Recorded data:
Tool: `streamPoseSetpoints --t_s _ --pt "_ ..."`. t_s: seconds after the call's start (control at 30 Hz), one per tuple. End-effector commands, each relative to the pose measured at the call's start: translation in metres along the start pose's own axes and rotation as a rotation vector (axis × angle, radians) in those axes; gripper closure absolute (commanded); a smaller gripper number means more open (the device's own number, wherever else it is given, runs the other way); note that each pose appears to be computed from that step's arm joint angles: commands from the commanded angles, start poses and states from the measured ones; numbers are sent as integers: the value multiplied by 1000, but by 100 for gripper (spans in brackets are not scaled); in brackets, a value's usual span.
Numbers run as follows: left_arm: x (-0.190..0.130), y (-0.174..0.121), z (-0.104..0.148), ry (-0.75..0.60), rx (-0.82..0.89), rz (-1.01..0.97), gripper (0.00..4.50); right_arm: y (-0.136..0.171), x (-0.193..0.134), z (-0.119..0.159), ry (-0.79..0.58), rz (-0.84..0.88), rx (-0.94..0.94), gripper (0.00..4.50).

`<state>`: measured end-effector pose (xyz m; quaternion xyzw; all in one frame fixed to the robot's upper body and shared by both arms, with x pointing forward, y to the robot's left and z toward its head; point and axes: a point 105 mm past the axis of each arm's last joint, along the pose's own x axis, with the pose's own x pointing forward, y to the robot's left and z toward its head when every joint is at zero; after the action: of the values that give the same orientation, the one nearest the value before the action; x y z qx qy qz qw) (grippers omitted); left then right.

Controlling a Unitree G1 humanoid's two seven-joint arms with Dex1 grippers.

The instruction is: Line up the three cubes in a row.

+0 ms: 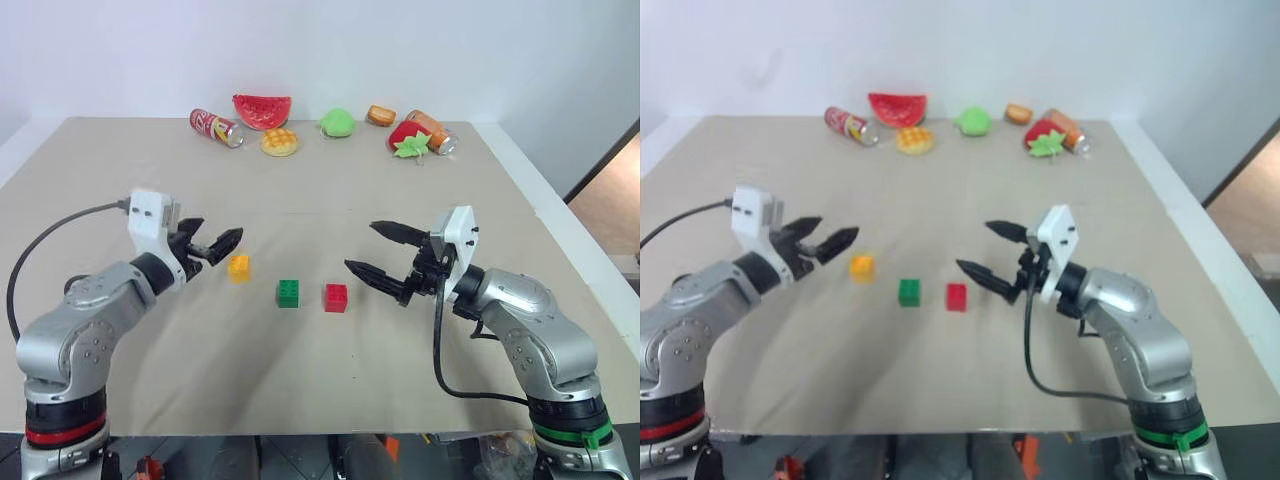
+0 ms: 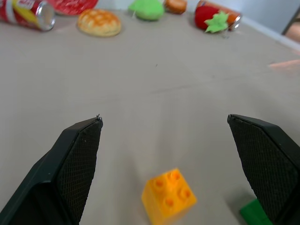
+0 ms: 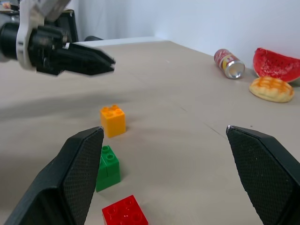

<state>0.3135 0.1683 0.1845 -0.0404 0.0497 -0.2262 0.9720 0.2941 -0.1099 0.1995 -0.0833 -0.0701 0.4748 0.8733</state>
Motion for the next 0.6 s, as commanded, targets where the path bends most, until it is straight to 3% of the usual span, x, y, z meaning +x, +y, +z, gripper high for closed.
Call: streamPoseSetpoints --t_s 0.03,0.33,0.6 --pt "-4 -19 5 -20 47 -32 8 6 2 13 -37 25 -38 14" --pt "7 8 -18 43 -41 225 8 12 1 12 -40 33 -23 14" --pt "17 -6 -31 100 -55 188 8 5 -7 15 -39 -13 -31 14"
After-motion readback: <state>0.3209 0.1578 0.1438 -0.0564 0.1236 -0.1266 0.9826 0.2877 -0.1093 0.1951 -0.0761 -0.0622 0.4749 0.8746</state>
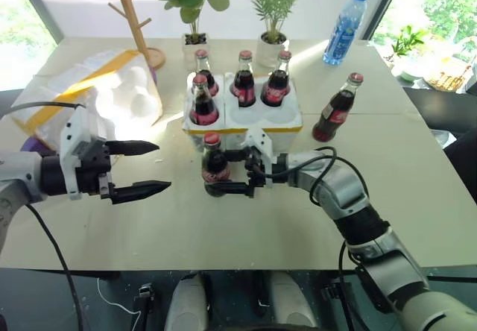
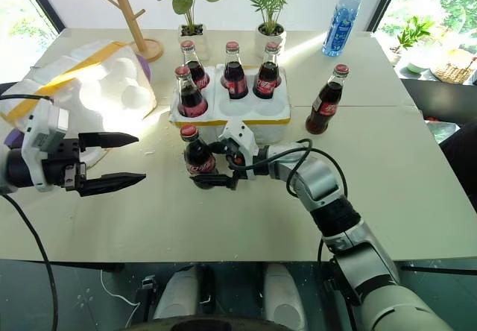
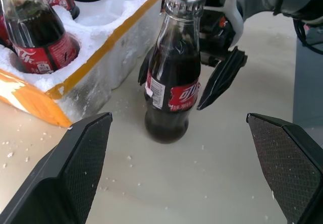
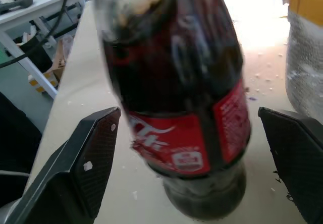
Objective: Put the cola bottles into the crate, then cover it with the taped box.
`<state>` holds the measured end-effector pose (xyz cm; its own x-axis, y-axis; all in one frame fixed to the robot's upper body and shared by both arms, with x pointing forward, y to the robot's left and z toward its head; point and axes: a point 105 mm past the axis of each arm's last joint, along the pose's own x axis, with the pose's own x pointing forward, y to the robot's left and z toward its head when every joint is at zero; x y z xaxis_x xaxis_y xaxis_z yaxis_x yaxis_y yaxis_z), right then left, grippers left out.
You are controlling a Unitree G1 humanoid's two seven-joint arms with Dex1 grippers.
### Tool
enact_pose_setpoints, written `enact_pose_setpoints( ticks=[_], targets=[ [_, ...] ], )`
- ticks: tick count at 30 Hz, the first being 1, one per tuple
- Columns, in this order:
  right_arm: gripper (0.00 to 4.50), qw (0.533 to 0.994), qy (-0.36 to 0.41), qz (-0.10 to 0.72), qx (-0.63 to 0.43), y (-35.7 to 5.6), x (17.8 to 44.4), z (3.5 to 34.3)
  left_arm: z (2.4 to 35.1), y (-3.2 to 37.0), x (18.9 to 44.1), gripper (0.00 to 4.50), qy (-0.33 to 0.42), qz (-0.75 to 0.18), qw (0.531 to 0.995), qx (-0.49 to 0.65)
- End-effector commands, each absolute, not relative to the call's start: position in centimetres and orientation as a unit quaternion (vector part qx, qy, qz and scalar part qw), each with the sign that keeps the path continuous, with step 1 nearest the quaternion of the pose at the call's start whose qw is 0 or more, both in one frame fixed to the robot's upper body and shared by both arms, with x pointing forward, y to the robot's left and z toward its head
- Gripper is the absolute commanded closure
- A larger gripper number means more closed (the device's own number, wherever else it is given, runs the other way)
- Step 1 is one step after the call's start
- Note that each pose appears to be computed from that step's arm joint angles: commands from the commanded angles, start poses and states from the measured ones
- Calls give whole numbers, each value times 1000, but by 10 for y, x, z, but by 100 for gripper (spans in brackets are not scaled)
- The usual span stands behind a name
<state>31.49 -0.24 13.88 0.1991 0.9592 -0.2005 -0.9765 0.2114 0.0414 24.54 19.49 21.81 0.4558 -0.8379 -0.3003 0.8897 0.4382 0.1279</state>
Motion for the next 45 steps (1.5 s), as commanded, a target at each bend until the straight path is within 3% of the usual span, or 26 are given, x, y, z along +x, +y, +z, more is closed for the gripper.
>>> enact_pose_setpoints(
  ticks=[1, 3, 4, 9, 13, 16, 23, 35, 37, 39, 45],
  targets=[
    [72, 778, 58, 623, -51, 1, 320, 154, 227, 192, 245, 0, 74, -509, 845, 145],
    [161, 775, 42, 630, -38, -2, 316, 166, 227, 191, 247, 0, 73, -508, 846, 145],
    [173, 770, 32, 636, -26, -4, 312, 176, 227, 191, 247, 0, 72, -507, 846, 144],
    [172, 764, -26, 644, 31, -28, 305, 240, 228, 186, 254, 0, 58, -506, 850, 137],
    [172, 808, -61, 584, 38, -43, 331, 278, 229, 180, 262, 0, 41, -504, 852, 134],
    [172, 848, -75, 525, 17, -50, 358, 288, 232, 175, 269, 0, 26, -503, 854, 132],
    [172, 878, -68, 473, -33, -33, 385, 271, 234, 168, 273, 0, 11, -504, 853, 132],
    [172, 889, 17, 456, -35, -19, 399, 199, 236, 160, 276, 0, -3, -501, 856, 128],
    [65, 893, 25, 447, -35, -21, 402, 193, 237, 158, 276, 0, -6, -503, 855, 125],
    [2, 899, 22, 436, -35, -30, 404, 195, 239, 152, 278, 0, -12, -510, 852, 118],
    [2, 906, -33, 420, -24, -84, 372, 242, 238, 135, 279, 0, -25, -535, 839, 95]
  ],
)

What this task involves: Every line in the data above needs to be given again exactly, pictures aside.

Response to this exercise:
Tool: `streamPoseSetpoints --t_s _ --pt "_ ..."`. t_s: seconds after the call's start (control at 30 Hz), one per tuple. End-effector commands, each relative to the pose measured at the call's start: translation in metres along the start pose's own axes and rotation as a rotation vector (axis × angle, radians) in those axes; gripper closure absolute (commanded); a smaller gripper number means more open (the device's own number, wherever else it is given, runs the other way); note that each pose appears to be computed from that step's arm joint angles: commands from the commanded angles, start poses and states from the measured ones; numbers are sent as integers: the value multiplied by 1000, but by 100 for gripper (spans in brackets are not scaled); in brackets, a value's usual span.
Numbers run as follows: left_arm: x (-0.190..0.130), y (-0.174..0.121), z (-0.104..0.148), ry (-0.75..0.60), rx (-0.82..0.89), rz (-1.01..0.97), gripper (0.00..4.50); right_arm: y (-0.136..0.171), x (-0.193..0.134), z (-0.119..0.159), ry (-0.79..0.58), rz (-0.84..0.88), rx (-0.94..0.94), gripper (0.00..4.50).

`<state>`: measured end-effector pose (xyz m; quaternion xyzw; all in one frame fixed to the robot's upper body and shared by both arms, with x pointing forward, y to the robot's left and z toward its head; point and axes: a point 105 mm past the axis of each arm's last joint, along the pose's own x axis, with the pose's own x pointing forward, y to the robot's left and z toward its head when every joint is at zero; after the action: of the values that give the same orientation, the one nearest the value before the action; x y z qx qy qz qw) (grippers omitted); left then right.

Controlling a Unitree G1 humanoid's two seven-joint arms with Dex1 grippers.

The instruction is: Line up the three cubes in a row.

+0 ms: 
+0 ms: 
+0 ms: 

<state>0.3135 0.1683 0.1845 -0.0404 0.0497 -0.2262 0.9720 0.2941 -0.1099 0.1995 -0.0833 -0.0701 0.4748 0.8733</state>
Motion for the next 0.6 s, as commanded, targets where the path bends most, until it is straight to 3% of the usual span, x, y, z meaning +x, +y, +z, gripper high for closed.
Call: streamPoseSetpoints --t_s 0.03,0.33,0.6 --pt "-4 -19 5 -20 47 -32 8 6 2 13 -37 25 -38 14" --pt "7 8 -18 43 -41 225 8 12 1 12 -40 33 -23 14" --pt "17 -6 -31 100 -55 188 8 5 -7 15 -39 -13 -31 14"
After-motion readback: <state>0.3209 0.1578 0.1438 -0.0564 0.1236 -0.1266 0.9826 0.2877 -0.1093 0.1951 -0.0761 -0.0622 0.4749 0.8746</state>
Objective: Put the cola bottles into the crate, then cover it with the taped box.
`<state>` holds the measured end-effector pose (xyz cm; its own x-axis, y-axis; all in one frame fixed to the robot's upper body and shared by both arms, with x pointing forward, y to the robot's left and z toward its head; point and axes: a point 105 mm past the axis of each arm's last joint, along the pose's own x axis, with the pose's own x pointing forward, y to the robot's left and z toward its head when every joint is at zero; x y z xaxis_x xaxis_y xaxis_z yaxis_x yaxis_y yaxis_z), right then left, grippers left out.
You are controlling a Unitree G1 humanoid's two seven-joint arms with Dex1 grippers.
### Tool
enact_pose_setpoints, written `enact_pose_setpoints( ticks=[_], targets=[ [_, ...] ], )`
- ticks: tick count at 30 Hz, the first being 1, one per tuple
- Columns, in this order:
  right_arm: gripper (0.00 to 4.50), qw (0.533 to 0.994), qy (-0.36 to 0.41), qz (-0.10 to 0.72), qx (-0.63 to 0.43), y (-35.7 to 5.6), x (17.8 to 44.4), z (3.5 to 34.3)
  left_arm: z (2.4 to 35.1), y (-3.2 to 37.0), x (18.9 to 44.1), gripper (0.00 to 4.50), qy (-0.33 to 0.42), qz (-0.75 to 0.18), qw (0.531 to 0.995), qx (-0.49 to 0.65)
- End-effector commands, each absolute, not relative to the call's start: position in centimetres and orientation as a unit quaternion (vector part qx, qy, qz and scalar part qw), each with the sign that keeps the path continuous, with step 1 nearest the quaternion of the pose at the call's start whose qw is 0 or more, both in one frame fixed to the robot's upper body and shared by both arms, with x pointing forward, y to the robot's left and z toward its head
- Gripper is the absolute commanded closure
- A larger gripper number means more closed (the device's own number, wherever else it is given, runs the other way)
- Step 1 is one step after the call's start
- Note that each pose appears to be computed from that step's arm joint angles: commands from the commanded angles, start poses and states from the measured ones
- Calls give whole numbers, each value times 1000, but by 10 for y, x, z, but by 100 for gripper (spans in brackets are not scaled)
- The usual span stands behind a name
<state>31.49 -0.24 13.88 0.1991 0.9592 -0.2005 -0.9765 0.2114 0.0414 24.54 19.49 21.81 0.4558 -0.8379 -0.3003 0.8897 0.4382 0.1279</state>
Motion for the next 45 steps (1.5 s), as commanded, a target at each bend until the straight path is within 3% of the usual span, or 26 are given, x, y, z along +x, +y, +z, more is closed for the gripper.
>>> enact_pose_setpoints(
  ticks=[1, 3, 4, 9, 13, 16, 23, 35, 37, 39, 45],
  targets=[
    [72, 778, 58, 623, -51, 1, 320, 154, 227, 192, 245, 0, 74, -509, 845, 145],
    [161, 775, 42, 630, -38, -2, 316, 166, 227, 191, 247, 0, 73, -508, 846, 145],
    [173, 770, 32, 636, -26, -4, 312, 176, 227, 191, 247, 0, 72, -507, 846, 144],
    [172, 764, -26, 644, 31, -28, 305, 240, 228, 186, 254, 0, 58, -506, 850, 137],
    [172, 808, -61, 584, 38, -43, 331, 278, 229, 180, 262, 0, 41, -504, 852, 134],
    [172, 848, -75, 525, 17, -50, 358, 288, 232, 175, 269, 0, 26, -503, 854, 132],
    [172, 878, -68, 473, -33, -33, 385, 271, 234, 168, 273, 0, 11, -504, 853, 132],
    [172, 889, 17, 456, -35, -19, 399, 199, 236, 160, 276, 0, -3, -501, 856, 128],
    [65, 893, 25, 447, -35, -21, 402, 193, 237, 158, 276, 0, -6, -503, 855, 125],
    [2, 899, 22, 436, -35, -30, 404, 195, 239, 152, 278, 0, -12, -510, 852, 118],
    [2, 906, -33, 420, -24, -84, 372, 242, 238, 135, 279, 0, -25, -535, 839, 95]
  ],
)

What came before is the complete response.